3.            Governments should urge sporting organisations to review their regulations and delete any rule which might give rise to or foster discrimination between different national and ethnic groups (cf. C.6).

4.            Governments should urge sports federations and clubs to set an example by making sure that community groups are represented among their managers, staff, trainers, officials and so on.  This would not necessarily mean introducing quotas, but it does mean making room for ethnic minority groups.

5.            Governments should help sporting federations and clubs with appropriate anti-racism initiatives, if necessary through making grants.

6.            Governments should support other non-governmental organisations and campaigns to combat racism and  xenophobia in sport, if necessary through making grants.

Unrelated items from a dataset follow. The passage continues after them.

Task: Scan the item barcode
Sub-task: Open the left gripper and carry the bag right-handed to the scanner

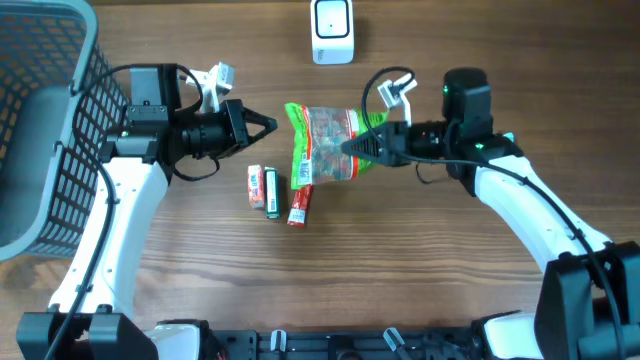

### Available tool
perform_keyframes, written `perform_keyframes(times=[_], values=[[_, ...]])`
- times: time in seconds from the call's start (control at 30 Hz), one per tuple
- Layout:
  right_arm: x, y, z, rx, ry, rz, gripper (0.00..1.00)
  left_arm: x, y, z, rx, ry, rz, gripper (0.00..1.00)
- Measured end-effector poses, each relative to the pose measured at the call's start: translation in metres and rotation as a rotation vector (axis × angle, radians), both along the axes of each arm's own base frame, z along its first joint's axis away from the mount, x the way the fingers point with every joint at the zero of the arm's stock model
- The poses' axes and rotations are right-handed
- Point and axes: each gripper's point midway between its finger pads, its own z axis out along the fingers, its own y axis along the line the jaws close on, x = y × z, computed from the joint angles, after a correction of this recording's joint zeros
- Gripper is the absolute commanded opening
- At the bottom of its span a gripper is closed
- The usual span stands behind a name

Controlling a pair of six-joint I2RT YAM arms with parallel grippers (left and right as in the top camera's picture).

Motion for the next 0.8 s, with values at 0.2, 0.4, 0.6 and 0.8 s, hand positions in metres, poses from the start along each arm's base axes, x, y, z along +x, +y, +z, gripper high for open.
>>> perform_keyframes(times=[0.2,0.4,0.6,0.8], values=[[0.001,-0.029,-0.058,-0.358,-0.014,-0.087,0.04,0.011,0.034,0.005,0.085,-0.049,0.123,0.04],[0.038,-0.054,0.013,-0.607,-0.237,-0.11,0.04,0.014,0.095,0.04,0.168,-0.181,0.313,0.22],[0.054,-0.066,0.085,-0.737,-0.504,-0.107,0.04,0.022,0.139,0.026,0.363,-0.188,0.446,1.0],[0.067,-0.059,0.146,-0.86,-0.692,-0.075,0.04,0.022,0.153,0.021,0.432,-0.171,0.495,1.0]])
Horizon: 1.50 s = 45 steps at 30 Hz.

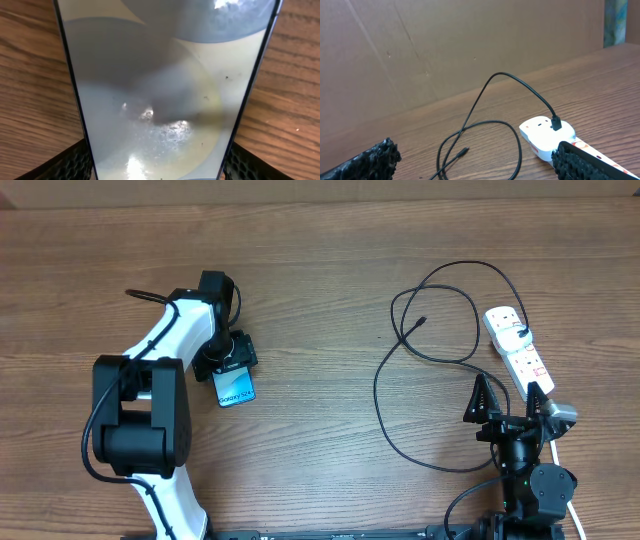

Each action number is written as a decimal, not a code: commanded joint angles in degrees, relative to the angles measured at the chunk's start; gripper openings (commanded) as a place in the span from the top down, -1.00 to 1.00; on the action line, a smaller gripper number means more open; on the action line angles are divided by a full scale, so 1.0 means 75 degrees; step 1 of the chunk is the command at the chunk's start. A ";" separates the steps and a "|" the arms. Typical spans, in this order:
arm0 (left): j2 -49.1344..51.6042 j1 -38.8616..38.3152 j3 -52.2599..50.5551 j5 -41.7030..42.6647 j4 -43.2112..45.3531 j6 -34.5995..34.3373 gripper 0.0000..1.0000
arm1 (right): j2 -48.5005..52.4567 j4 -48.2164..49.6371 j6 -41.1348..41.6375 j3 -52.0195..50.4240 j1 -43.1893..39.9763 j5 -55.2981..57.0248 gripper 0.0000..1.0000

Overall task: Plug charger to phone and switch on socket
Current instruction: 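Lift the phone with the left gripper and tilt it upright, then raise the phone and rotate it toward the table center with left gripper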

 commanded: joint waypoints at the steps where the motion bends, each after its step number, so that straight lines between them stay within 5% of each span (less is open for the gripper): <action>1: 0.1274 -0.0122 -0.0379 0.0463 -0.0580 0.0277 -0.21 | -0.0076 0.0032 0.0003 -0.0082 -0.0015 0.0067 -1.00; 14: 0.1177 -0.0131 0.1906 0.1451 -0.2509 0.0839 0.03 | -0.0076 0.0032 0.0003 -0.0082 -0.0015 0.0064 -1.00; 28: 0.1177 -0.0172 0.1929 -0.0102 -0.1475 0.0137 -0.04 | -0.0076 0.0032 0.0003 -0.0082 -0.0015 0.0064 -1.00; 31: 0.1177 -0.0318 0.1714 -0.0119 -0.0895 0.0117 -0.22 | -0.0076 0.0032 0.0003 -0.0082 -0.0015 0.0064 -1.00; 37: 0.1180 -0.0694 0.1102 -0.0184 -0.0224 0.0119 -1.00 | -0.0076 0.0032 0.0003 -0.0082 -0.0015 0.0064 -1.00; 45: 0.1180 -0.0723 0.0420 -0.0181 0.0312 0.0125 -1.00 | -0.0076 0.0032 0.0003 -0.0082 -0.0015 0.0064 -1.00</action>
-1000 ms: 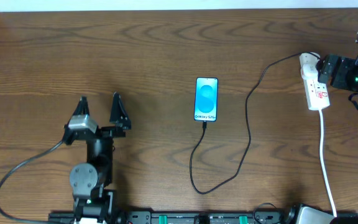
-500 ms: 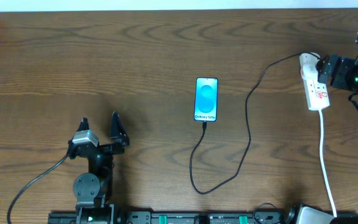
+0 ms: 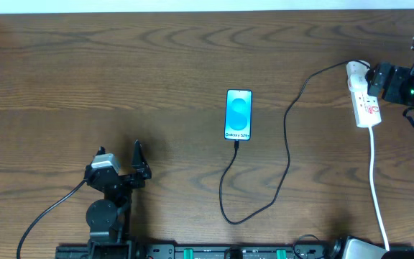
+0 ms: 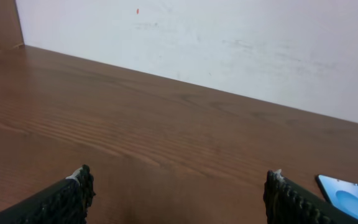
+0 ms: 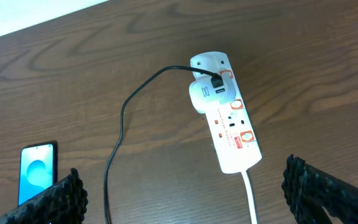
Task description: Plug charger to phone and switch on socket
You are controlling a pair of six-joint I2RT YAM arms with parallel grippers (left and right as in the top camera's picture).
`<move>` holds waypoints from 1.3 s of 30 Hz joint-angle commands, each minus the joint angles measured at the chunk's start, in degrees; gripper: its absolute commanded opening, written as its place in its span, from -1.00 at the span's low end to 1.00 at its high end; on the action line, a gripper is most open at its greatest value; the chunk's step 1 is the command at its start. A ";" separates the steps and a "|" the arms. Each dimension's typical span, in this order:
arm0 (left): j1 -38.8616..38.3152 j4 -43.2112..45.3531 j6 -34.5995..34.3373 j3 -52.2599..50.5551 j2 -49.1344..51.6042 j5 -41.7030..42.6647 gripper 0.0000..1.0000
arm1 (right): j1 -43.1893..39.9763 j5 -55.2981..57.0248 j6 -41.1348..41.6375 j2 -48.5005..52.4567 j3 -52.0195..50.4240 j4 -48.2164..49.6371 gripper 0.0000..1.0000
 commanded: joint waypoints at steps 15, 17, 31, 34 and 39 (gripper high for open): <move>0.33 -2.78 5.97 -0.66 -0.59 1.05 0.77 | 0.35 -0.02 0.76 -0.02 0.07 -0.07 0.98; 0.31 -2.78 5.97 -0.66 -0.59 1.05 0.77 | 0.35 -0.02 0.76 -0.02 0.07 -0.07 0.98; 0.31 -2.78 5.97 -0.66 -0.44 1.05 0.77 | 0.35 -0.02 0.76 -0.02 0.07 -0.07 0.99; 0.31 -2.78 5.97 -0.66 -0.44 1.05 0.77 | 0.35 -0.02 0.76 -0.02 0.07 -0.07 0.99; 0.31 -2.78 5.97 -0.66 -0.44 1.05 0.77 | 0.35 -0.02 0.76 -0.02 0.07 -0.07 0.98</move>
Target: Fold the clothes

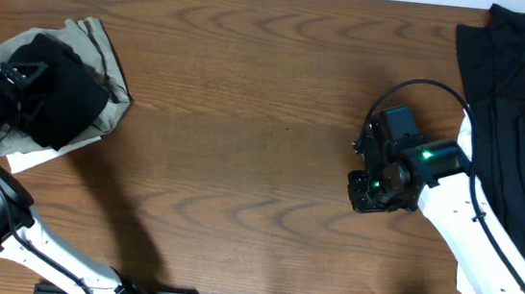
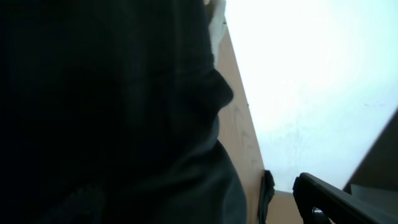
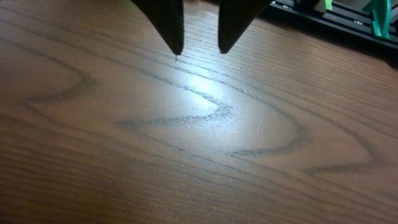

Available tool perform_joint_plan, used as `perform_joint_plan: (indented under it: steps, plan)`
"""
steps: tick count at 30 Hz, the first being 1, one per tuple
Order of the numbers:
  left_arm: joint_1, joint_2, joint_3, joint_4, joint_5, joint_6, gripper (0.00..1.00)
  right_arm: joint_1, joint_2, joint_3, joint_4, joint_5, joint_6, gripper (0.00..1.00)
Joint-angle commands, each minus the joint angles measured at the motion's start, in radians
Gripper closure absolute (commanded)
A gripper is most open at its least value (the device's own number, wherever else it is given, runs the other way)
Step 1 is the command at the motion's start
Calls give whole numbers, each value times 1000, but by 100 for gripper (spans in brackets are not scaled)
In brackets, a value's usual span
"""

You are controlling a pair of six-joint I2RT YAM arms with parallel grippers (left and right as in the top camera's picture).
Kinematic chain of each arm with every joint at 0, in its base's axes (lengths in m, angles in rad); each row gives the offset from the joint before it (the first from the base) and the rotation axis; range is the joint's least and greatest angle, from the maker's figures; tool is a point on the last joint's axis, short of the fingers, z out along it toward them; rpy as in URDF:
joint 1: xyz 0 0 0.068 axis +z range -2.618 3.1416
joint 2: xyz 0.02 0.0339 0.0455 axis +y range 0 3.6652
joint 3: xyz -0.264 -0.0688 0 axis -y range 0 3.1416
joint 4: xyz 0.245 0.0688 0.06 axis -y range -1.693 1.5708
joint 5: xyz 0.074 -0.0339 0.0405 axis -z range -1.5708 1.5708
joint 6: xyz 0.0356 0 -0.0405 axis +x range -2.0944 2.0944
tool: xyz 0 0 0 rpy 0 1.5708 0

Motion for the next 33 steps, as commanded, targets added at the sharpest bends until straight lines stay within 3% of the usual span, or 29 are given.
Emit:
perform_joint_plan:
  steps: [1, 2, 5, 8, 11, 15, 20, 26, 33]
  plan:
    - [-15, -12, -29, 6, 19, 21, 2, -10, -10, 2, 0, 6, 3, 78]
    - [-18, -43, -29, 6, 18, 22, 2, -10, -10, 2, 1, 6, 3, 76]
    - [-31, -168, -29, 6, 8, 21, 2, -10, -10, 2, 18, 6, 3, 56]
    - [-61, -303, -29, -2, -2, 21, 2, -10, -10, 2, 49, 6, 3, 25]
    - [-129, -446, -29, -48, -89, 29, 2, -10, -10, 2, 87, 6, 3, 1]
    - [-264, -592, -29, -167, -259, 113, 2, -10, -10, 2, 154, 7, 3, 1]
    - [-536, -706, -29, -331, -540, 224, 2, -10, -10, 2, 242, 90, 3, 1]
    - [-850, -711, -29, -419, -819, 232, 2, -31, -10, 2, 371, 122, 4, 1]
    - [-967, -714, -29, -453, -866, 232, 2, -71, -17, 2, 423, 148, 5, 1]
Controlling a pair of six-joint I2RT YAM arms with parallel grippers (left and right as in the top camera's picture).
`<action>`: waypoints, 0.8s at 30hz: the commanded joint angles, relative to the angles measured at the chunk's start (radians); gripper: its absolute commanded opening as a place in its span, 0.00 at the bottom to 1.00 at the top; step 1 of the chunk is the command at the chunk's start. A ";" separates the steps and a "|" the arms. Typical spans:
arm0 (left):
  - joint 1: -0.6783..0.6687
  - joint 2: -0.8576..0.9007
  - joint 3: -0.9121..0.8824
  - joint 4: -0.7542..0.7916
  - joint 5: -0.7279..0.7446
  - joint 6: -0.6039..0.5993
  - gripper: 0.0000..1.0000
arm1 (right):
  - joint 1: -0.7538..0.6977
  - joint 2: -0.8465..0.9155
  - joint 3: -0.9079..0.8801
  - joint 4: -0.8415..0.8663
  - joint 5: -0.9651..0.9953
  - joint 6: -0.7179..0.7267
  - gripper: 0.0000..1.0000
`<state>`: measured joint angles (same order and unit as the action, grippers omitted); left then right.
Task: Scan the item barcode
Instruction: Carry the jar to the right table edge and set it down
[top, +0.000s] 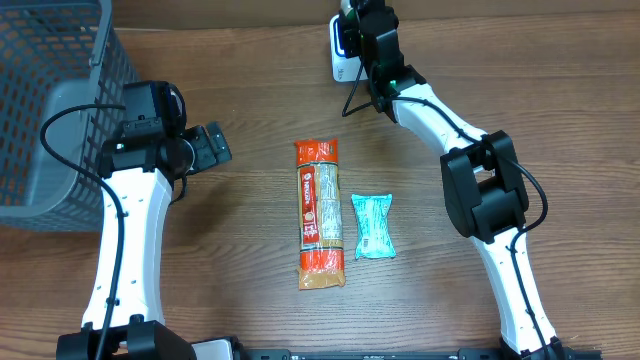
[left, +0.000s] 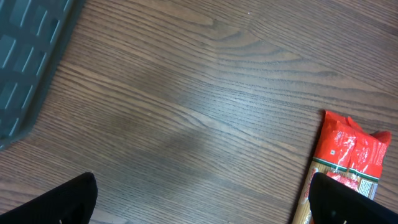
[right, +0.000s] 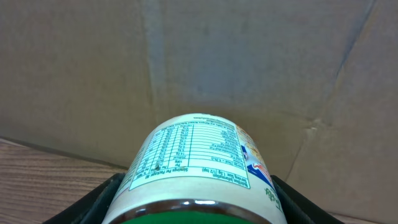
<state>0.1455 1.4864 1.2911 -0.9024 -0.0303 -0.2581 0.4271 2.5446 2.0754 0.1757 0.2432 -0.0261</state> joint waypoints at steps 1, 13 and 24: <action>-0.002 0.000 0.005 0.000 0.004 0.011 1.00 | 0.008 -0.071 0.021 -0.005 0.002 0.000 0.38; -0.002 0.000 0.005 0.000 0.004 0.011 1.00 | -0.014 -0.500 0.021 -0.512 0.003 0.005 0.38; -0.002 0.000 0.005 0.000 0.004 0.011 1.00 | -0.308 -0.678 0.018 -1.253 0.002 0.203 0.38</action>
<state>0.1455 1.4864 1.2911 -0.9024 -0.0303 -0.2581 0.2077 1.8294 2.1021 -1.0252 0.2333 0.1081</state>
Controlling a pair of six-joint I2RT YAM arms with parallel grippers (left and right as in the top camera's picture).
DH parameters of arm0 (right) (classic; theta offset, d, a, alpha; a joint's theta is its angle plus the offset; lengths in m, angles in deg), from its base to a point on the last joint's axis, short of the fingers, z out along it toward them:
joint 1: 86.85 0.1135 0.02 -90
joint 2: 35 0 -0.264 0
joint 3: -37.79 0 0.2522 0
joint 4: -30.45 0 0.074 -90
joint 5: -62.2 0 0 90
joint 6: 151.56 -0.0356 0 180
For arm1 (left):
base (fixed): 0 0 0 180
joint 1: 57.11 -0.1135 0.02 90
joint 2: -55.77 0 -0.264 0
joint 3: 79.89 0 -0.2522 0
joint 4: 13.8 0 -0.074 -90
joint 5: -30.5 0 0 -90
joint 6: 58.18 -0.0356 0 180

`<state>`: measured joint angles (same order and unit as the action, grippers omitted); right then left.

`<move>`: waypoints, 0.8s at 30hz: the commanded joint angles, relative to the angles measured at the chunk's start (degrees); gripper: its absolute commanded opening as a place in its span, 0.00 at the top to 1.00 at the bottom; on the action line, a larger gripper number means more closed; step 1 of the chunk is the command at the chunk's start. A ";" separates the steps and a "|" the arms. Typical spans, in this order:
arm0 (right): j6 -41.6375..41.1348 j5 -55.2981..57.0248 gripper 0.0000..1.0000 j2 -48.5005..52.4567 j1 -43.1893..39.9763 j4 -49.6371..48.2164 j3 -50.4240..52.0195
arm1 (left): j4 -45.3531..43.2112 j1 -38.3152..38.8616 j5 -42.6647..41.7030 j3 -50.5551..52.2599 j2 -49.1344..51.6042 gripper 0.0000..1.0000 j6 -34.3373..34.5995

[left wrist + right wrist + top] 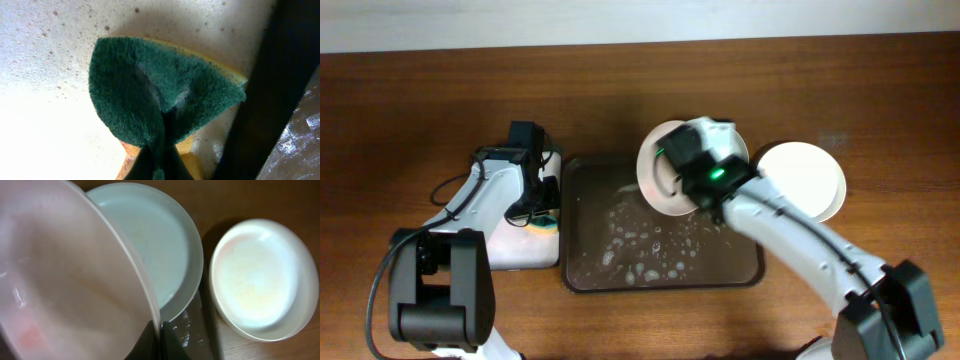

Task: Clean dirty plates on tray and stack at the side
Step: 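Carry the scrubbed plate right and stack it on the white plate, then grasp the rim of the pale green plate with the right gripper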

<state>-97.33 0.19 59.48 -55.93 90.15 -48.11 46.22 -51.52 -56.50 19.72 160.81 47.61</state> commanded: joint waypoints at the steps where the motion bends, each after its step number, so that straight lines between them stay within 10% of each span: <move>1: -2.89 -19.04 0.96 -1.18 -14.71 0.00 -0.17 | -0.11 -0.39 -0.26 0.22 1.14 0.98 -0.92; 8: -0.35 -29.90 0.96 -1.16 -45.81 4.90 1.03 | -0.13 -0.39 -0.26 0.22 1.14 0.98 -0.92; 14: 2.82 -29.92 0.96 -1.16 -53.07 2.03 9.09 | -0.15 -0.39 -0.26 0.22 1.14 0.98 -0.92; 15: 2.78 -29.94 0.90 -1.16 -53.07 2.05 9.49 | -0.15 -0.39 -0.26 0.22 1.14 0.98 -0.92; 16: 2.89 -31.08 0.40 -1.16 -53.07 1.55 9.57 | -0.15 -0.39 -0.26 0.22 1.14 0.98 -0.92; 17: 4.46 -33.24 0.26 -1.16 -53.07 0.87 9.57 | -0.15 -0.39 -0.26 0.22 1.14 0.98 -0.92; 24: 29.27 -50.25 0.22 -1.11 -43.80 -11.41 9.57 | -0.13 -0.39 -0.26 0.22 1.14 0.97 -0.90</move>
<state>-78.90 -46.61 59.43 -104.28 81.49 -38.74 46.15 -51.52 -56.50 19.72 160.81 47.59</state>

H.            International co-operation within the Standing Committee

1.         Racist offences committed at international matches and other international sports events in Europe should be dealt with in the framework of international police co-operation and be included in the system for exchanging information.  The forms for exchanging information contained in the Appendix to T-RV Recommendation No. 1 (97), and the list of national correspondents for bilateral contacts on matters connected with football hooliganism drawn up by the Standing Committee of the European Convention on Spectator Violence (T-RV) could be used for this purpose.

2.            Exchange of information on good practice in combating racism in sport should be encouraged within the Standing Committee (T-RV). 

3.         The measures taken to combat racism in sport should be regularly assessed in each country.  National reports on the implementation of this recommendation should be submitted to the Standing Committee as part of the procedure for monitoring the application of the convention. Such reports would include information on the activities of national and international non governmental organisations involved in this work.